**Problem statement**
Should the word "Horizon" occur in a line of the records, copy that line.

**Exercise materials**
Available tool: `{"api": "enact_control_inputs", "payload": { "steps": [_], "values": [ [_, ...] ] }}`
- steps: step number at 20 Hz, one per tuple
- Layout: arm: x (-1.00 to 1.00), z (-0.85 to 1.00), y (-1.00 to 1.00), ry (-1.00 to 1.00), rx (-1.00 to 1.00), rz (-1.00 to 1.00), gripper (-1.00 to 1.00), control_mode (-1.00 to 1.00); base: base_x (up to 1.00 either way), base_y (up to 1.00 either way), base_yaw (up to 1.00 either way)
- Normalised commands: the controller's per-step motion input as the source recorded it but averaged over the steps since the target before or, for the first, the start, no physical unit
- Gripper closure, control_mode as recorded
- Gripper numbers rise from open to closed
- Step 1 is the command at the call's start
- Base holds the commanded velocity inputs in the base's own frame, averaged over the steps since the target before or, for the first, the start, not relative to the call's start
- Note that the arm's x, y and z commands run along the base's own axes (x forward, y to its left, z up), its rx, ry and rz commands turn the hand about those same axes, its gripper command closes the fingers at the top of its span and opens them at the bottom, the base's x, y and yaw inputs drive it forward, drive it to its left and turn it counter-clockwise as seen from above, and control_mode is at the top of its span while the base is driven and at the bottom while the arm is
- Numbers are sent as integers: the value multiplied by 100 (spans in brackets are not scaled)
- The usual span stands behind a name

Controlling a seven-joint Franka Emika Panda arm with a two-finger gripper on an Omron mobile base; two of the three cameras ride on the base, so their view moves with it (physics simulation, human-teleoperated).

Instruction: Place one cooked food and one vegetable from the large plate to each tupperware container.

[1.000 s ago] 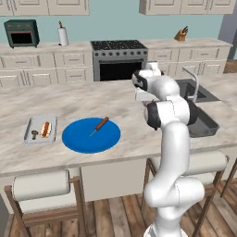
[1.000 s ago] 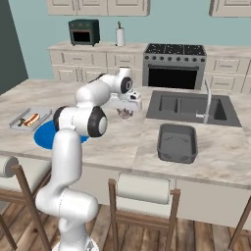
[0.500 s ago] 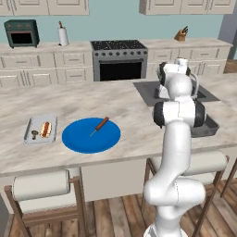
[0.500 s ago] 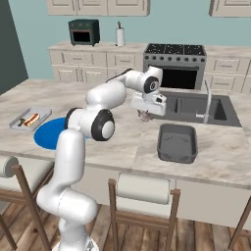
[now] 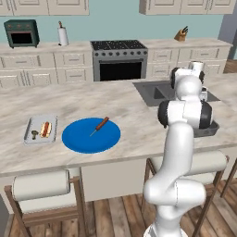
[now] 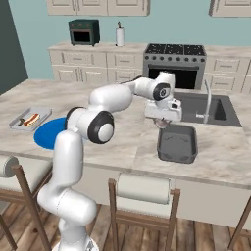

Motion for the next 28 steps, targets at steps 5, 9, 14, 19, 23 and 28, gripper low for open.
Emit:
{"api": "enact_control_inputs", "payload": {
  "steps": [5, 9, 14, 19, 23, 28],
  "values": [
    [33, -16, -63, 2, 0, 6, 100, -100, 0, 0, 0],
    [28, -25, -61, 13, 7, 1, 100, -100, 0, 0, 0],
    [-17, -53, -19, 12, 4, 0, 100, -100, 0, 0, 0],
    [-26, -42, 36, 3, 1, 6, 100, -100, 0, 0, 0],
    [-5, -10, 27, 2, 0, 0, 100, -100, 0, 0, 0],
    [30, -2, -12, -3, 0, 0, 100, -100, 0, 0, 0]
  ]
}}
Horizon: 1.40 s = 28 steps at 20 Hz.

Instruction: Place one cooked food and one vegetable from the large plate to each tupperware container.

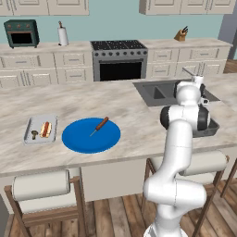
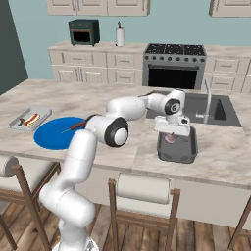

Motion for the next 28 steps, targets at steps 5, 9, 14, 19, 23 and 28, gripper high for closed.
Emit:
{"api": "enact_control_inputs", "payload": {
  "steps": [5, 9, 14, 19, 23, 28],
  "values": [
    [10, -19, -17, -4, 0, 0, 100, -100, 0, 0, 0],
    [-5, -20, 0, 2, 1, 0, -100, -100, 0, 0, 0],
    [0, -1, 0, 0, 0, 0, -100, -100, 0, 0, 0],
    [3, 0, 2, 0, 0, 0, -100, -100, 0, 0, 0],
    [1, 14, 20, 0, -9, 0, -100, -100, 0, 0, 0],
    [-37, 86, 75, -8, -7, 1, -100, -100, 0, 0, 0]
  ]
}}
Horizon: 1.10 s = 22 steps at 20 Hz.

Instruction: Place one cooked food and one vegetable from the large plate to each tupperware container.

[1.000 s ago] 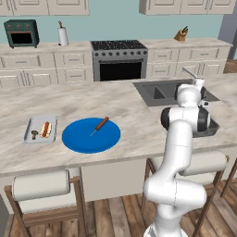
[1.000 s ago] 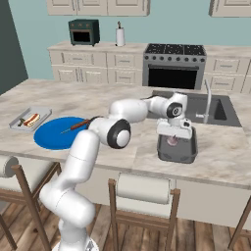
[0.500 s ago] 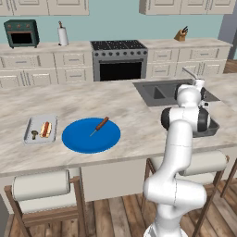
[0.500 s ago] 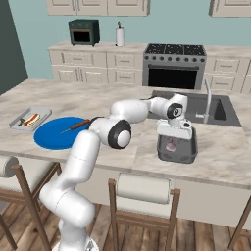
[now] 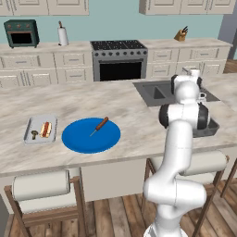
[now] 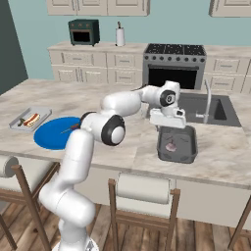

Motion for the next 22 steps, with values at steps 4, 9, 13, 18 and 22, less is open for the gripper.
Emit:
{"api": "enact_control_inputs", "payload": {
  "steps": [4, 9, 13, 18, 22],
  "values": [
    [-41, 95, 100, -23, 1, 9, -100, -100, 0, 0, 0],
    [-58, 44, 100, -27, 0, 3, -100, -100, 0, 0, 0],
    [-28, 9, 100, -25, 0, -8, -100, -100, 0, 0, 0],
    [16, 2, 100, -1, 0, -42, -100, -100, 0, 0, 0],
    [9, 19, 100, 16, 0, -47, -100, -100, 0, 0, 0]
  ]
}}
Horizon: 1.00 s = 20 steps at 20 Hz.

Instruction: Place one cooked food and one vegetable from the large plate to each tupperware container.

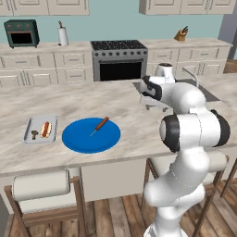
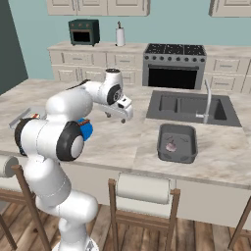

**Final answer**
Horizon: 1.40 s = 28 steps at 20 Hz.
Horizon: 1.10 s = 22 steps at 20 Hz.
Horizon: 1.00 s = 20 steps at 20 Hz.

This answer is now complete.